VESTING SCHEDULE – INITIAL GRANT OF [          ] SHARES

          The Issued Shares shall initially be unvested and subject to repurchase by the Corporation, at the Repurchase Price per share, upon Participant’s cessation of Service (other than by reason of death or Permanent Disability) prior to vesting in the Issued Shares. Participant shall acquire a vested interest in, and the Corporation’s repurchase right will accordingly lapse with respect to, the Issued Shares in a series of four (4) successive equal annual installments upon Participant’s completion of each year of Service (whether as a non-employee Board member, Employee or consultant) over the four (4)-year period measured from ____________, 200___.

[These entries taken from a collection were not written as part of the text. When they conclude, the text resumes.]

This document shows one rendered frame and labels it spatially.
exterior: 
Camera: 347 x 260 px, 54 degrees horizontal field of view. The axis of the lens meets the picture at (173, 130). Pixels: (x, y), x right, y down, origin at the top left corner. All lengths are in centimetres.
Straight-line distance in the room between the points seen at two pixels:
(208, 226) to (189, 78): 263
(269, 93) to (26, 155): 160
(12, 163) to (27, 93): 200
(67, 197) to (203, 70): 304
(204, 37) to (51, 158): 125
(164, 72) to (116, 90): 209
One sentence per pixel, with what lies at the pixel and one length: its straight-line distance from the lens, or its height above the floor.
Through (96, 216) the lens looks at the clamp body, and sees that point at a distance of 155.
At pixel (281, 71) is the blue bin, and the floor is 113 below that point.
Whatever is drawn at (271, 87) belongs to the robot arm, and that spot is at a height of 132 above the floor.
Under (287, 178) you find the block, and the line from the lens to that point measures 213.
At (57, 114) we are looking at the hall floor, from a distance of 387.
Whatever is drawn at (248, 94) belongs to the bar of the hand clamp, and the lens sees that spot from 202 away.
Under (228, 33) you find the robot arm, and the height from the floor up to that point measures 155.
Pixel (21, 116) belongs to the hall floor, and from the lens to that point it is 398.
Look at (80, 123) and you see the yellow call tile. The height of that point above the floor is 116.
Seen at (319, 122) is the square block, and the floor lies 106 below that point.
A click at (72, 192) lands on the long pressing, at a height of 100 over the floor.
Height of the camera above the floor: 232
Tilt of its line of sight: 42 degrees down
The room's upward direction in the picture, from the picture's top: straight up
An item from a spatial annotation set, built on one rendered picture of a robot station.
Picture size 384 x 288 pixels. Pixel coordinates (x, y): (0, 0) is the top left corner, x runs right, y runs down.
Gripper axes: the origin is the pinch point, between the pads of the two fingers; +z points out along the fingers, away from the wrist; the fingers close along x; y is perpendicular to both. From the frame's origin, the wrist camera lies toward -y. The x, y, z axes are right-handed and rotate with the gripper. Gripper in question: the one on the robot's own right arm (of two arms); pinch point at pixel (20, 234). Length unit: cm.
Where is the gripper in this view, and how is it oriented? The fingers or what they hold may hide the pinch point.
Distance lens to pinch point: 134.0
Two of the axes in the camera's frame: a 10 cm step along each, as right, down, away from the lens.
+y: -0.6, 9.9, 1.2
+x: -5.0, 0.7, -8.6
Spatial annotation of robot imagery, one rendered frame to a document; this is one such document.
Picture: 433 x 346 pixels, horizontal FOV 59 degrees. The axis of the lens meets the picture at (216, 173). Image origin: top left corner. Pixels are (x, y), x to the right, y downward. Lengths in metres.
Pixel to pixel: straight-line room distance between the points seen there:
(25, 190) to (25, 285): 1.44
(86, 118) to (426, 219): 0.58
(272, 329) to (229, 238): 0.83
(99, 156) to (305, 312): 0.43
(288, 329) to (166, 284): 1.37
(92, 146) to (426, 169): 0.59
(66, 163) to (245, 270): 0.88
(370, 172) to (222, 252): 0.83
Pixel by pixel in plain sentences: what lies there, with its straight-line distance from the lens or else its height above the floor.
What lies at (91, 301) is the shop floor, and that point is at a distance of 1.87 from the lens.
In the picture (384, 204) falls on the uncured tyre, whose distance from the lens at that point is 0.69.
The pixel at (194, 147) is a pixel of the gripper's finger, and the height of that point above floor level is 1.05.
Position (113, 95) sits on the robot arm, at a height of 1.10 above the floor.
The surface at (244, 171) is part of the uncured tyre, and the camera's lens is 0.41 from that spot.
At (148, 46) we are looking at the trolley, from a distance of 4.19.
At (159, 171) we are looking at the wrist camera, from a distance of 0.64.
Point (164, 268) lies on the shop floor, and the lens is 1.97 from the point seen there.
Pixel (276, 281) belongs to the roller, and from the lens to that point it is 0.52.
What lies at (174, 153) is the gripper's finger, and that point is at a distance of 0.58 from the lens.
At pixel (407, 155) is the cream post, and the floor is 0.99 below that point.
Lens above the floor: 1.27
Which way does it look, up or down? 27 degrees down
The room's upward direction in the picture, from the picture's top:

VESTING SCHEDULE – ANNUAL GRANT OF [          ] SHARES

          The Issued Shares shall initially be unvested and subject to repurchase by the Corporation, at the Repurchase Price per share, upon Participant’s cessation of Service (other than by reason of death or Permanent Disability) prior to vesting in the Issued Shares. Participant shall acquire a vested interest in, and the Corporation’s repurchase right will accordingly lapse with respect to, the Issued Shares upon the earlier of (i) Participant’s completion of the one (1)-year period of Service (whether as a non-employee Board member, Employee or consultant) measured from ____________, 200___or (ii) Participant’s continuation in such Service capacity through the day immediately preceding the next annual stockholders meeting following such measurement date.